Canine bladder stones form when the urinary system is not able to keep the urinary tract free of crystals and infection. The most common cause is bacterial infection. When the urinary tract becomes infected, the bacteria travels up the urethra (the tube which carries urine out of the body) into the bladder.
Bladder Stone X-Ray
This dog was admitted to the veterinary hospital with hematuria (blood in dog urine), dysuria (difficult or painful dog urination).. X-Ray and ultra-sound examination revealed an enormous canine urinary bladder stone.
Source: Washington State University
Infection causes inflammation which restricts the passage of urine. Without proper urination, crystals, the building blocks of dog bladder stones begin to bond together and form stones.
Infection itself may not be the cause of the stone formation. Other medical theories include the belief that if the urine doesn't have the proper PH or makeup, stones could form, or if the bladder wall isn't acting properly.
In the 1980's researchers determined a link between your dog's diet and stone formation. Diets before the 80's caused the urine to become too acidic, which took away from the urine's stone fighting ability. Because of changes is the way commercial premium dog foods are made, the incidence of one type of stone, struvite has decreased.
Stones are seen more often in smaller dogs, than larger dogs because smaller dogs have urine which is more saturated with the crystals that cause stones.
Types of Bladder Stones
There are many types of stones depending on the material that the stone is made out of. The two most common types are struvite or oxalate. The type is important since each may require a different course of treatment.
Common symptoms associated with bladder stones in dogs include trouble urinating (another term for this in incontinence). You may notice urination in unacceptable places such as in the home, urine leaking, more frequent urination, less urination, or when your dog does urinate, it doesn't come out with force.
If your dog is having trouble urinating, your veterinarian will x-ray the bladder to see if there are any problems such as masses, lesions or stones (calculi). The test is a type of X-ray called a contrast cystogram. The test can also determine the thickness of the bladder wall, another indication of issues. Your vegetarian may also use an ultrasound which uses sound waves to take a picture of the bladder.
A urinalysis will also be performed to check for the presence of bacterial infection and the presence of crystals.
Treatment of Stones
As mentioned above, diet has a role in helping to control bladder stones. Since diet helps to keep struvite stones from forming (although it is still possible), most dogs have the harder to treat oxalate stones.

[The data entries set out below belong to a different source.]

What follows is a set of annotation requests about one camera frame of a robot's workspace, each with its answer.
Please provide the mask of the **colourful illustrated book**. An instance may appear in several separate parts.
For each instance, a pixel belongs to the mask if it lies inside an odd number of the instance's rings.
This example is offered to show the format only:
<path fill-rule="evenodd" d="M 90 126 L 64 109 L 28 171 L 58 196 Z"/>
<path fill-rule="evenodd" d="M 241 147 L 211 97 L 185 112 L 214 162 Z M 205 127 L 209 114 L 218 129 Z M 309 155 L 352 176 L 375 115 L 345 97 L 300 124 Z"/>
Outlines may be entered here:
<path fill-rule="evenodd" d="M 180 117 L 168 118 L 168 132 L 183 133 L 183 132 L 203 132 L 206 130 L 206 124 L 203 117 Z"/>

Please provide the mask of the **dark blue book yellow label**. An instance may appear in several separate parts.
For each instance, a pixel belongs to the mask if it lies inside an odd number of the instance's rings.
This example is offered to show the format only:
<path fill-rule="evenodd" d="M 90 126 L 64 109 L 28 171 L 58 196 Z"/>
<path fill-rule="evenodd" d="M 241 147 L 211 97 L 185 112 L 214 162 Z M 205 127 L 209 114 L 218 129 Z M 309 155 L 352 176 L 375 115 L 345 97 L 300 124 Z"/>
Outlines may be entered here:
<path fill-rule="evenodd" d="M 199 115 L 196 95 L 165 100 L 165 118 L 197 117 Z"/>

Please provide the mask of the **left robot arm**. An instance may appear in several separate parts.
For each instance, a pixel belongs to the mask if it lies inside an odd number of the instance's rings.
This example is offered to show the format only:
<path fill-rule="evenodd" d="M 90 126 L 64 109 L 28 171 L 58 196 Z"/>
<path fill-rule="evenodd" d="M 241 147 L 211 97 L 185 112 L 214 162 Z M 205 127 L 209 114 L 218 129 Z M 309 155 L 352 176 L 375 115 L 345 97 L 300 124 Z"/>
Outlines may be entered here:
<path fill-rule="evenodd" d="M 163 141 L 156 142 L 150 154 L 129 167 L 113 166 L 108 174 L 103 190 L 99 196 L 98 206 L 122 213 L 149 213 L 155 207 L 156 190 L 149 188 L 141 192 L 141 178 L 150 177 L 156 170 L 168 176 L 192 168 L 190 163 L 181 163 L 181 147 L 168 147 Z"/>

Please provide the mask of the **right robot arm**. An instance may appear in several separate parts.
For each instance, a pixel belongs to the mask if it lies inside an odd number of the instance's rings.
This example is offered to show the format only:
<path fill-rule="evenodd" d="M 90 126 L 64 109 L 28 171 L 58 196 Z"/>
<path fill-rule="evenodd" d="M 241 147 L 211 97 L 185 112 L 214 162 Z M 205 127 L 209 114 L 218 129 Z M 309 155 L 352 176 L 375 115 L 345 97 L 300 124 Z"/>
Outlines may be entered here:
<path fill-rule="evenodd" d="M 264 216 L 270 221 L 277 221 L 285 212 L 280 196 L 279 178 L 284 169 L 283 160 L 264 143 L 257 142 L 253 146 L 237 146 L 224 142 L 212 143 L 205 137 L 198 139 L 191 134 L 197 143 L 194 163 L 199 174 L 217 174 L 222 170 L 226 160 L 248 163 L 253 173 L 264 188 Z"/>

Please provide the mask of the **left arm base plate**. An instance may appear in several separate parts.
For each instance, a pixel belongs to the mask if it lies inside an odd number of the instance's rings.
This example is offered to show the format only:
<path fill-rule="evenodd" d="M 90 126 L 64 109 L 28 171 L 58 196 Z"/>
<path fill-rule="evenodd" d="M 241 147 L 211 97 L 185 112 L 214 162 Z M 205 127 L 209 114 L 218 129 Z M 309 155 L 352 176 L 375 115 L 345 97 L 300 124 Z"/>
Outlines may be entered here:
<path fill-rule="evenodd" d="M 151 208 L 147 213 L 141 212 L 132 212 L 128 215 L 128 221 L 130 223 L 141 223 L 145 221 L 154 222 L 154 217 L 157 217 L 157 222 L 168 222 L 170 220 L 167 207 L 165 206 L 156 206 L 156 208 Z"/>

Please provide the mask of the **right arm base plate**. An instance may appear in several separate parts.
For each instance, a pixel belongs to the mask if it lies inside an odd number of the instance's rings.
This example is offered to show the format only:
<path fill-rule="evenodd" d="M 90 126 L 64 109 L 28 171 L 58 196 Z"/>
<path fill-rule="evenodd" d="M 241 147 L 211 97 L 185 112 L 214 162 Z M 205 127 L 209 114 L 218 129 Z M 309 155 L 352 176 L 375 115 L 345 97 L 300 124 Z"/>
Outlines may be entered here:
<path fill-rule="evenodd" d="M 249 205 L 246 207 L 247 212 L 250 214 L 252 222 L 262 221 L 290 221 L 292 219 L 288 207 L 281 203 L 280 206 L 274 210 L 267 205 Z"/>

The first step is to make sure your dog is infection free. Antibiotics are prescribed to help with this problem. Infection also changes the PH of the urine, a problem, that as mentioned, is thought to be a leading cause of the problem (changes the urine from acidic to alkaline). Dietary change can help to dissolve struvite stones naturally. Products such as Hill's Prescription Diet s/d are formulated specifically to help with stones.
It isn't as clear why oxalate stones form. Surgery is used to remove the stones if they are large and obstructing (blocking) the urinary tract or causing issues in the bladder.

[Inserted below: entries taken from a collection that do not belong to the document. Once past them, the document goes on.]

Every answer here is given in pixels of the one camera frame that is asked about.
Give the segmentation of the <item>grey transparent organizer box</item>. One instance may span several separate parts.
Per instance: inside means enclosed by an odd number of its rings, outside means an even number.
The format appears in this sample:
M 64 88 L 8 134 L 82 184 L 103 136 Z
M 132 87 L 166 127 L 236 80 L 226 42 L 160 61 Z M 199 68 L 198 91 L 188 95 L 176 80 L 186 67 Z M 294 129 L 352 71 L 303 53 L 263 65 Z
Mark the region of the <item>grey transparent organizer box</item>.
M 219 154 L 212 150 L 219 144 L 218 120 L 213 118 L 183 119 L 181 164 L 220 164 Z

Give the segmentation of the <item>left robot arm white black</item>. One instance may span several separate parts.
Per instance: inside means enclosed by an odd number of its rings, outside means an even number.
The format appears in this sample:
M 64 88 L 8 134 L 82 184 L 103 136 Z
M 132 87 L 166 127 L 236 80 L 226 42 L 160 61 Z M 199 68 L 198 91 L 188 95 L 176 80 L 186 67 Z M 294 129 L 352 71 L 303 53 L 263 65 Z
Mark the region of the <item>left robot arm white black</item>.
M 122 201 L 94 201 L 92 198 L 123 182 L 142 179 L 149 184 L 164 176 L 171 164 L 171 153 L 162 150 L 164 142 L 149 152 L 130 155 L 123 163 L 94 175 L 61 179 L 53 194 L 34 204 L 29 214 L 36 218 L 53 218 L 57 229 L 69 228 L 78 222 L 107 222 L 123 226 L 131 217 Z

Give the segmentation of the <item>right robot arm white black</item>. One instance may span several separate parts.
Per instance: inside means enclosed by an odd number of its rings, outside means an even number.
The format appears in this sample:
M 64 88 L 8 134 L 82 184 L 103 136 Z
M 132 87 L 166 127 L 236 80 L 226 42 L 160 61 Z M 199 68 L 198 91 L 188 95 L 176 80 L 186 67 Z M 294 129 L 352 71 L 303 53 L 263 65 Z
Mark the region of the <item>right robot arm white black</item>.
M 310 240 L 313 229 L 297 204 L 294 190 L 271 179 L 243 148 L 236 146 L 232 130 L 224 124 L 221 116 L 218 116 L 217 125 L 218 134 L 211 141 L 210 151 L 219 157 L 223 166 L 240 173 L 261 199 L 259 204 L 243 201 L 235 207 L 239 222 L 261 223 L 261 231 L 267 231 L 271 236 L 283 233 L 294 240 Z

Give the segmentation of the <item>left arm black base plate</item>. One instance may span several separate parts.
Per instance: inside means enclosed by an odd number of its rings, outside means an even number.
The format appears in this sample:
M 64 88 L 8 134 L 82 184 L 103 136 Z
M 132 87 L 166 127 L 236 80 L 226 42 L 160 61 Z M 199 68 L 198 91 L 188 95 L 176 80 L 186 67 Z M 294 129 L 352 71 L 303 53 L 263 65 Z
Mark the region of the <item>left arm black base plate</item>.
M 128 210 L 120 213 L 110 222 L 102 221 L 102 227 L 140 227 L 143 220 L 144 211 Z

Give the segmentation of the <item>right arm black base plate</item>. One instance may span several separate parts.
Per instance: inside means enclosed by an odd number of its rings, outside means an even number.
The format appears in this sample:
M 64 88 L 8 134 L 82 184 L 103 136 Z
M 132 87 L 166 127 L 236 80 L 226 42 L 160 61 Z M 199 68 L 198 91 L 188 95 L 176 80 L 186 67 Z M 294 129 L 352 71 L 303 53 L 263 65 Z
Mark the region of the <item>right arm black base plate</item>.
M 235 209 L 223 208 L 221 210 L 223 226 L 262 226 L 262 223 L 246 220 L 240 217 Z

Most veterinarians recommend a change in diet to one that makes the urine more alkaline (reduction of acid). While dietary change may help to dissolve the struvite stones, oxalate stones are more problematic. One diet made for this purpose is Hill's Prescription Diet u/d.
Many owners also add a natural supplement to their dog's diet to help restore the PH of the urine to levels that could help prevent stone formation. One product made to support canine bladder health is UTI Free. This company is a good source of additional information on avoiding dog bladder problems naturally.
Increasing your dog's water intake can also help since this causes increased urination. Also a switch to canned dog food, which contains 80% more water than dry kibble, can also help to increase the frequency of urination. Don't be concerned that canned foods have more salt. Research has shown that salt actually helps increase water intake without any known side effects in otherwise healthy dogs. When switching from a dry to a moist diet, do so gradually to avoid diarrhea. Start with a small amount of canned food and trade off the same amount of dry. Gradually, switch to greater percentages of canned until your dog is eating 100% canned. If your dog refused to eat canned food then try adding water to the dry kibble.
If these simpler steps do not help then your veterinarian may suggest the addition of the medication potassium citrate (Urocit-K®). Another drug that has shown some success in humans is Hydrochlorthiazide. This drug may have gastrointestinal (stomach problems) side effects.